In 1979, he started his own business.
“At that time, people valued their products, even that little clock radio was a very valuable piece of machinery — it woke you up in the morning! Everything came with a warranty. We repaired 8-tracks, then we imported the first cassette converters to convert 8-tracks into cassettes,” he recalls.
Toth became a valuable asset to electronics buyers such as Panasonic and Yamaha, travelling often to Asia to help evaluate and select products for his clients. Although he made his living on repairs, he chose things that were built to last.
His shop at the corner of Kingsway and Imperial with its iconic lightning-bolt sign was a bustling hub, with an employee roster of 35, and specialists in VCRs and CD players — there was even someone who did nothing but camcorders.

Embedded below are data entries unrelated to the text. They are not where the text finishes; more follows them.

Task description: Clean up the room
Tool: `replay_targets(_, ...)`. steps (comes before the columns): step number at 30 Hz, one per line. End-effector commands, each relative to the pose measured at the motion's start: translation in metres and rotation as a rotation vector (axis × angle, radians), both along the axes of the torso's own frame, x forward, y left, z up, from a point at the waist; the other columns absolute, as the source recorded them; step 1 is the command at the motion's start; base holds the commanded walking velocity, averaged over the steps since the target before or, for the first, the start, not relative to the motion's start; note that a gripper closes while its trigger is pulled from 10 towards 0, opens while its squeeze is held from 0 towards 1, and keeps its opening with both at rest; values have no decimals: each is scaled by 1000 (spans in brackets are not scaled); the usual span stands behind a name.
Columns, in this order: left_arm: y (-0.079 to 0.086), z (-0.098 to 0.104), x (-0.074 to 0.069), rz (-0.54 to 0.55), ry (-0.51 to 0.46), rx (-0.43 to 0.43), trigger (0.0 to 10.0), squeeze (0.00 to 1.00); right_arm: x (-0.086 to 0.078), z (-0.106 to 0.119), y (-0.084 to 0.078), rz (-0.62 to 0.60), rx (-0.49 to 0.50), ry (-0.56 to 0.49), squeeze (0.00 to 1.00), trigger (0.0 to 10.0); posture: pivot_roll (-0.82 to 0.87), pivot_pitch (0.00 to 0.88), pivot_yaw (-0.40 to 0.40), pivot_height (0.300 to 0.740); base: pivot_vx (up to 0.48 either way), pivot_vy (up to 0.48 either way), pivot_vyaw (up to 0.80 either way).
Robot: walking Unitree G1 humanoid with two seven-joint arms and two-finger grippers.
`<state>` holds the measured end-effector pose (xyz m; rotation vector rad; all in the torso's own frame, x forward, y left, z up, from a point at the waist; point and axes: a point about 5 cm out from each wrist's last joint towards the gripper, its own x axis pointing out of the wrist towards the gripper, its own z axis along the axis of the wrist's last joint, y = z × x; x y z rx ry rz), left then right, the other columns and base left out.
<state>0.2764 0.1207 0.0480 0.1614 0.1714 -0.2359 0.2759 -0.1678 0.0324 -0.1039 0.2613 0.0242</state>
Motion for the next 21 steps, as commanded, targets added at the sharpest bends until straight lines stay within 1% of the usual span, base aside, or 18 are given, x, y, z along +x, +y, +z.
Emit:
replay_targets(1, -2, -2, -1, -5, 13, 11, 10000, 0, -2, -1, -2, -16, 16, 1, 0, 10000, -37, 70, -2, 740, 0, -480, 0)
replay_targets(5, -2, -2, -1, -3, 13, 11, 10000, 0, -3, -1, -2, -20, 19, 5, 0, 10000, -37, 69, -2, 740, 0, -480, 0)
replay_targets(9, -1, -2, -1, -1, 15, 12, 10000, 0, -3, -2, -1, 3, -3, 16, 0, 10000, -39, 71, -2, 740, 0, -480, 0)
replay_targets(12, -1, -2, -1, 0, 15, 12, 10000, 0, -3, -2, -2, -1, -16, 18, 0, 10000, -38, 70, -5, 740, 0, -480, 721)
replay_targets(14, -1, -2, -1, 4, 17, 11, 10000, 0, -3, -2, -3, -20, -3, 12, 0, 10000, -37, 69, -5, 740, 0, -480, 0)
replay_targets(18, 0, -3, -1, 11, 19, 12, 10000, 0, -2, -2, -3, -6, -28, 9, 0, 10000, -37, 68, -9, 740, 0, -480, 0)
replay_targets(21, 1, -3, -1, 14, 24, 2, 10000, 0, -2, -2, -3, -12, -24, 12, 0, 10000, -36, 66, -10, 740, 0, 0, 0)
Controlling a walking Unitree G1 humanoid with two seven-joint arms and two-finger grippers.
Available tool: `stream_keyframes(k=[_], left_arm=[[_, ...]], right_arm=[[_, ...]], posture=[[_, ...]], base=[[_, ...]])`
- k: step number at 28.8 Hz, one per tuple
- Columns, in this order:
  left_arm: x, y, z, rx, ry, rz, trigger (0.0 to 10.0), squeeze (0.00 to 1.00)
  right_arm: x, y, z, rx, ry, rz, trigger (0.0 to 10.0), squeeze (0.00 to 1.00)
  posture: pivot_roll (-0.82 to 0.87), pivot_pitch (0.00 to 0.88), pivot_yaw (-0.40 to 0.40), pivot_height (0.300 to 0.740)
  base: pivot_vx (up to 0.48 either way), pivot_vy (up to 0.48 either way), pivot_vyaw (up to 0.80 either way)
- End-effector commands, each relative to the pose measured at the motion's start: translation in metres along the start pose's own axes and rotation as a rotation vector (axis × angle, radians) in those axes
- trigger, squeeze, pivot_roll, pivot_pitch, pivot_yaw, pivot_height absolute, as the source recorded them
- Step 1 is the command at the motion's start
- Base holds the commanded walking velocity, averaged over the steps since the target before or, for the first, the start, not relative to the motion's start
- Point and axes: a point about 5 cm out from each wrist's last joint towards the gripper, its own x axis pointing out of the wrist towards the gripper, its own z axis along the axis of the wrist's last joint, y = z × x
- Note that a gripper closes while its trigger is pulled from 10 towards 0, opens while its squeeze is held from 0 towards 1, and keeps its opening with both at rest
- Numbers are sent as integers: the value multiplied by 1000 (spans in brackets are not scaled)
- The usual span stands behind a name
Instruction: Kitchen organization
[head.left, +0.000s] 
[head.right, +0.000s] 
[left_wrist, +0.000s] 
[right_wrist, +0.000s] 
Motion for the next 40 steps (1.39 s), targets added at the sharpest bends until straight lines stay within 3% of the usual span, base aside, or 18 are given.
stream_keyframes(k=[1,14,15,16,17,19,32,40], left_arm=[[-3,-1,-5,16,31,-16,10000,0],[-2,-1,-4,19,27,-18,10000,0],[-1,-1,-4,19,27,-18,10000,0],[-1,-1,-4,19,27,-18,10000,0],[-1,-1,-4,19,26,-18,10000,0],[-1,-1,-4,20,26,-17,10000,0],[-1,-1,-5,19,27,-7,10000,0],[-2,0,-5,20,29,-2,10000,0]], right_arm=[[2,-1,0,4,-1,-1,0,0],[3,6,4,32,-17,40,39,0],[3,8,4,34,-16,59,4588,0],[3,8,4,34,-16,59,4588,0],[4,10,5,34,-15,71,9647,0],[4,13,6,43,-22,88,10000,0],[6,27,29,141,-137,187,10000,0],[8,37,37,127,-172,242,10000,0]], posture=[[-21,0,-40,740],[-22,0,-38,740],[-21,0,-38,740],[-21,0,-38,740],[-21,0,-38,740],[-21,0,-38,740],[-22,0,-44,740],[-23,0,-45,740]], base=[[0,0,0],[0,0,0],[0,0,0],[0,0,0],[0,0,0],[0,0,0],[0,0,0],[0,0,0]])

“It was just fun,” said Toth.
Toth is looking forward to retirement, to travelling with his wife, and spending time with his children and grandchildren.
When he thinks back to that moment of despair outside a German courtroom, and the young nun who helped him begin the journey to fix things in his life, the lesson is simple.
“The help came to me when I least expected it,” he said. “Follow your dream and don’t give up.”